Was die Episode anbelangt geht es mit einer wilden, aber spannend inszenierten Schießerei weiter, auch im Folgenden kommt die Action nicht zu kurz, wirkt dabei aber stets glaubhaft. Zu verdanken ist das insbesondere Katharina Wackernagel, die ihre Figur stark spielt. Sie ist zugleich das überzeugendste Ensemblemitglied. Kollege Alexander Held als Karl Hidde spielt manchmal überraschend, aber stets sehr überzeugend und ist damit ebenfalls positiv zu bemerken. Insgesamt hat man fast das Gefühl, der Cast spielt nach dem Abgang Möhrings ein Stück weit befreit auf. Freilich wäre eine solche Aussage aber als rein spekulativ zu betrachten.

Kleinere Unglaubwürdigkeiten schmerzen dabei nur wenig. Ausgerechnet eine klassische Schwäche tritt aber auf: Der extrascharfe Zoom. Warum Krimiautoren so oft meinen, sie müssten aus einem mäßig scharfen Bild einen ultrascharfen Kleinstausschnitt filtern, wird wohl allen Zuschauern ein ewiges Rätsel bleiben. Nicht nur deswegen allerdings ist dieser Fall ein klassischer Krimi. Manchmal bekommt man fast den Eindruck, dass er ein wenig zu klassisch ist: Gelegentlich wirkt der Film wie in ein Korsett gepresst. Das ist schade, weil unnötig. Dem Gesamteindruck ist dies aber dennoch nur wenig abträglich. Und wenn es doch minimal schadet, wird der Zuschauer durch das Finale entschädigt. Erst denkt man nämlich, dass das „End“ eventuell ein wenig zu „happy“ ist. Warum es doch nicht so ist, begreift man erst einige Momente später. Hier ist ein gelungener finaler Kniff angewendet worden.

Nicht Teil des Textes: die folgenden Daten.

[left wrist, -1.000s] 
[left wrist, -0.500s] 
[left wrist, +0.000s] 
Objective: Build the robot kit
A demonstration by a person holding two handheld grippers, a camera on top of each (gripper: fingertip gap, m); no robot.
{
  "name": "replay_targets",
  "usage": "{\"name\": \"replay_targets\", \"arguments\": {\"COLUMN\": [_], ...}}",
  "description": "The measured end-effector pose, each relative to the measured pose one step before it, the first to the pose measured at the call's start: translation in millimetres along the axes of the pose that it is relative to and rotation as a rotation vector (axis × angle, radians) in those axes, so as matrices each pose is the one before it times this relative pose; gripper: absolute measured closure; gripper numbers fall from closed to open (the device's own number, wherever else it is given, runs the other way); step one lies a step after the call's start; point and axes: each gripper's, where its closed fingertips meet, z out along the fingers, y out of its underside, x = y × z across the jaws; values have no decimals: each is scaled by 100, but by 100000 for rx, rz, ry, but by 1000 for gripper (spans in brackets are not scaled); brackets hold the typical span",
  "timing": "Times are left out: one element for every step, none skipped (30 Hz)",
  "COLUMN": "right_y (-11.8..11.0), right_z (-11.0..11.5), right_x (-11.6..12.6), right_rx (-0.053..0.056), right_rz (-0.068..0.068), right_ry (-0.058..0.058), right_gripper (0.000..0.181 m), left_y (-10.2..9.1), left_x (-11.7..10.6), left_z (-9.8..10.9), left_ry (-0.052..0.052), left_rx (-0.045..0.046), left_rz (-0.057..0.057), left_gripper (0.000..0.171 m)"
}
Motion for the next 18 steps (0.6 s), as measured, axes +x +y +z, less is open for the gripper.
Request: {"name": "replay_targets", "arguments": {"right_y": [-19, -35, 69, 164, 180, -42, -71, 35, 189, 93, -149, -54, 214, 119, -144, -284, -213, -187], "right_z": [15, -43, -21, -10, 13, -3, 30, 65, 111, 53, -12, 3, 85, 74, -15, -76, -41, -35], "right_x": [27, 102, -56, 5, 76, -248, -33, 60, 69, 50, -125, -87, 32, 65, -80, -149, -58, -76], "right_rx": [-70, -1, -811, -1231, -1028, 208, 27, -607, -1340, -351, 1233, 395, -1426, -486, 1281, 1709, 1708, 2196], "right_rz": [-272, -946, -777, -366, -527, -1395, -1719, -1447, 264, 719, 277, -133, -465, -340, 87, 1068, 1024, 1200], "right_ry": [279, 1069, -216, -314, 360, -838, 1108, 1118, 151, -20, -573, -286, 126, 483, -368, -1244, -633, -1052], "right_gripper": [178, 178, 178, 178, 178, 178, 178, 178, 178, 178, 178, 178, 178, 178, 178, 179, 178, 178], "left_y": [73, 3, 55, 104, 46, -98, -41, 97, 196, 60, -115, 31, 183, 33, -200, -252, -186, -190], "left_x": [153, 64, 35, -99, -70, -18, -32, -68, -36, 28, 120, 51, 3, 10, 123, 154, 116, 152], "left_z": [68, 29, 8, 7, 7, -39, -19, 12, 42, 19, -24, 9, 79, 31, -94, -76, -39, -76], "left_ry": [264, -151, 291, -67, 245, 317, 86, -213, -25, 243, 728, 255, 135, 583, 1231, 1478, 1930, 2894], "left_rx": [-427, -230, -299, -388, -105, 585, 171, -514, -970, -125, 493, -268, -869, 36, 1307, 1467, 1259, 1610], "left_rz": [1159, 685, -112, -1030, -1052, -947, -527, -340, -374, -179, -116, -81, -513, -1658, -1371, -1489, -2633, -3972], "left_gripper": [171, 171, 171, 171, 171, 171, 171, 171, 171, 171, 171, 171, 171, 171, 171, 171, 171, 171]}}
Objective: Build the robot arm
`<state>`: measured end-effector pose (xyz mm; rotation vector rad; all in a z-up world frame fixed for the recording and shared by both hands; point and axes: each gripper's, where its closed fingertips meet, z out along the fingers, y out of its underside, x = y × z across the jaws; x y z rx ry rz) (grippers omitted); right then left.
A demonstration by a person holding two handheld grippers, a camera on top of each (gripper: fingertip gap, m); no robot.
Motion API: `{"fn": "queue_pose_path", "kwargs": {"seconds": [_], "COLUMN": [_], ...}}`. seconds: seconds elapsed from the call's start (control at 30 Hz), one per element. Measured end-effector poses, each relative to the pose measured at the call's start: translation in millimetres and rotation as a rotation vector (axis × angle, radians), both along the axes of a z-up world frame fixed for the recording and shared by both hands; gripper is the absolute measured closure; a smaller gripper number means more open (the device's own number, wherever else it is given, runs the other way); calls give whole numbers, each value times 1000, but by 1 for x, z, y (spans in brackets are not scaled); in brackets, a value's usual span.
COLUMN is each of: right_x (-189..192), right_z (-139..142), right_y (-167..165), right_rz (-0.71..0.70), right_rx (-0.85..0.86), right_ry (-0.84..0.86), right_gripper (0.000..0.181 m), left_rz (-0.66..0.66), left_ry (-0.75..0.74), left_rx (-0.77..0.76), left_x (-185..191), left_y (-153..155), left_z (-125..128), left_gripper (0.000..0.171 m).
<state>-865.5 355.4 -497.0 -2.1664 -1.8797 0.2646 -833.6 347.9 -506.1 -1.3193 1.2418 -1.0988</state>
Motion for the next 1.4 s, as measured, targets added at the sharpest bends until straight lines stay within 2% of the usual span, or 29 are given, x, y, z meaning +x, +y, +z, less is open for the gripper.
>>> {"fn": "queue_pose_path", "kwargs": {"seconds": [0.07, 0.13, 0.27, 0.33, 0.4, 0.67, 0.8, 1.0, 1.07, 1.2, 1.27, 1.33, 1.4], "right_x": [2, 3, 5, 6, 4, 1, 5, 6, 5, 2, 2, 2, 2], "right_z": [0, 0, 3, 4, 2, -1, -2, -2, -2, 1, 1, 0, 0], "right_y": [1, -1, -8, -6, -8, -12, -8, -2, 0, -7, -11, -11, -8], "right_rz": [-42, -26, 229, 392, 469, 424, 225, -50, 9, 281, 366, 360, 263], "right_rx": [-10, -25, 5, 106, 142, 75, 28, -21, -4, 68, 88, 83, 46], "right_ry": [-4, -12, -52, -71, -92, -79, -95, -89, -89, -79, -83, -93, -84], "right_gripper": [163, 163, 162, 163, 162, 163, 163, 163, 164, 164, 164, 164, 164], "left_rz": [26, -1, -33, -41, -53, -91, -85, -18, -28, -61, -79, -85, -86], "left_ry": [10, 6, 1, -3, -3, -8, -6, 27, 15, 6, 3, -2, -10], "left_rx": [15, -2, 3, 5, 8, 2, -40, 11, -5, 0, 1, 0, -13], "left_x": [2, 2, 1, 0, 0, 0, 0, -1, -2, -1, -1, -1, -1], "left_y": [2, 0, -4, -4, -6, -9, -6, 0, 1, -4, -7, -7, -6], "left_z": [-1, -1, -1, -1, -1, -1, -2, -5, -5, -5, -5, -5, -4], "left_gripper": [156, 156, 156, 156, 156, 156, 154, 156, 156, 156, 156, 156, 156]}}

Ob das Fehlen des prominenten Ex-Hauptdarstellers, die kreative Pause oder der Wechsel des Regisseurs entscheidend waren, ist nicht abschließend zu klären. Jedenfalls lässt sich sagen, dass der neueste Fall der Kripo Stralsund deutlich besser anmutet, als sein direkter Vorgänger. Sollte es in dieser Kontinuität weiter gehen, mag der Reihe eine ordentliche Zukunft bevorstehen – zumindest die Grundsituation lässt das zu. Wenn die Abwesenheit Möhrings nicht allzu konfus erzählt wird und ordentliche Kriminalfälle aufgetischt werden, gibt es vermutlich nicht wieder allzu schnell eine solch lange Pause zwischen zwei Filmen. Wotan Wilke Möhring dürften so jedenfalls nur absolute Fans des Mimen vermissen, nicht aber gemeine Krimi-Freunde.

«Stralsund – Kreuzfeuer» ist am Samstag, 31. Januar um 20.15 Uhr im ZDF zu sehen.